Les habitants des enclaves entre l’Inde et le Bangladesh sont passés de citoyens de seconde zone au quotidien kafkaïen à nouveaux électeurs courtisés par les partis locaux.
Il y a un homme de 103 ans qui vient de voter pour la première fois de sa vie.
Asgar Ali fait partie de ces dizaines de milliers d’individus qui sont privés de nationalité depuis 70 ans parce qu’ils sont au cœur du conflit frontalier le plus étrange de la planète.
Bien entendu, on pourrait citer mille frontières dont le tracé est absurde. Mais le conflit qui oppose l’Inde et le Bangladesh est si particulier qu’il faut une carte pour le comprendre. En effet, pour d’obscures raisons historiques, dans le district de Koch Bihar près de la frontière indo-bangladeshi, il y a près de 160 enclaves – c’est-à-dire de petits aires souveraines totalement entourée par un autre pays. La carte ci-dessous (qui date de l’époque où ce qui est aujourd’hui le Bangladesh était le “Pakistan de l’Est”) donne une idée de la complexité.
Après tout, pensez-vous, il y en a beaucoup, des enclaves. Llivia, par exemple, est une ville espagnole enclavée dans le département des Pyrénées-Orientales, à 100km environ à l’ouest de Perpignan. Il y a même des enclaves dans les enclaves, dites de deuxième niveau : c’est le cas notamment du village de Baarle, partagé entre les Pays-Bas et la Belgique et au sein de laquelle les maisons ont leur nationalité propre.
Mais à Koch Bihar, la situation est presque invraisemblable, avec une enclave de troisième niveau. En somme, Dahala Khagrabari était une région indienne de 7 000 m², encerclée par une enclave bangladeshie, laquelle était encerclée par une enclave indienne, laquelle était encerclée par le Bangladesh, comme le rapporte le Washington Post.

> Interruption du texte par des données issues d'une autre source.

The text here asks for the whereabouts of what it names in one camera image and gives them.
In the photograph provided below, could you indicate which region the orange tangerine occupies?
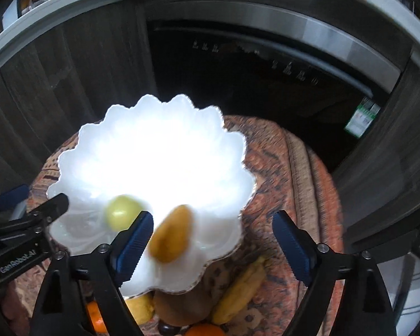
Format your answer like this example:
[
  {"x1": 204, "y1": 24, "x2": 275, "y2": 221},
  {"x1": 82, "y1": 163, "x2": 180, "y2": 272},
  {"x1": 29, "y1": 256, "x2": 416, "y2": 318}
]
[
  {"x1": 184, "y1": 323, "x2": 226, "y2": 336},
  {"x1": 87, "y1": 301, "x2": 108, "y2": 334}
]

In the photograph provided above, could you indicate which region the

Un imbroglio juridique aux conséquences très concrètes
Au-delà de la curiosité, qui peut faire sourire, la vie quotidienne était en revanche relativement dramatique pour les habitants de Dahala Khagrabari. Dans la pratique en effet, l’absence de droit de vote était le cadet de leurs soucis : virtuellement apatrides, ils étaient coupés des aides sociales de l’Etat indien, et des besoins essentiels, comme l’eau courante et l’électricité.
Pour traverser les frontières nationales qui circonscrivaient leur petit territoire, ils étaient censés avoir un visa ; mais pour obtenir un visa, il leur fallait rejoindre une grande ville, ce qui signifiait, évidemment, qu’ils devaient traverser les frontières. En somme, un simple trajet jusqu’à une ville voisine était un cauchemar légal.
Après des années de discussions, sur fond d’hostilité historique et culturelle, un accord avait été passé. Les petites enclaves feraient désormais partie des territoires qui les entourent, et les habitants auraient le choix entre rester et accepter la citoyenneté locale, ou partir.
Autrement dit, ce sont au moins 10 000 nouveaux électeurs qui ont été ajoutés au district de Koch Bihar. Ils ont été activement courtisés parce que les élections du début du mois promettaient d’être serrées. Or, leur issue joue généralement un grand rôle dans les élections de l’Etat du Bengale-Occidental, considéré comme décisif pour le Premier ministre indien Narendra Modi.
Une bonne nouvelle, donc : une situation absurde est en train de se régler, et démocratiquement en plus.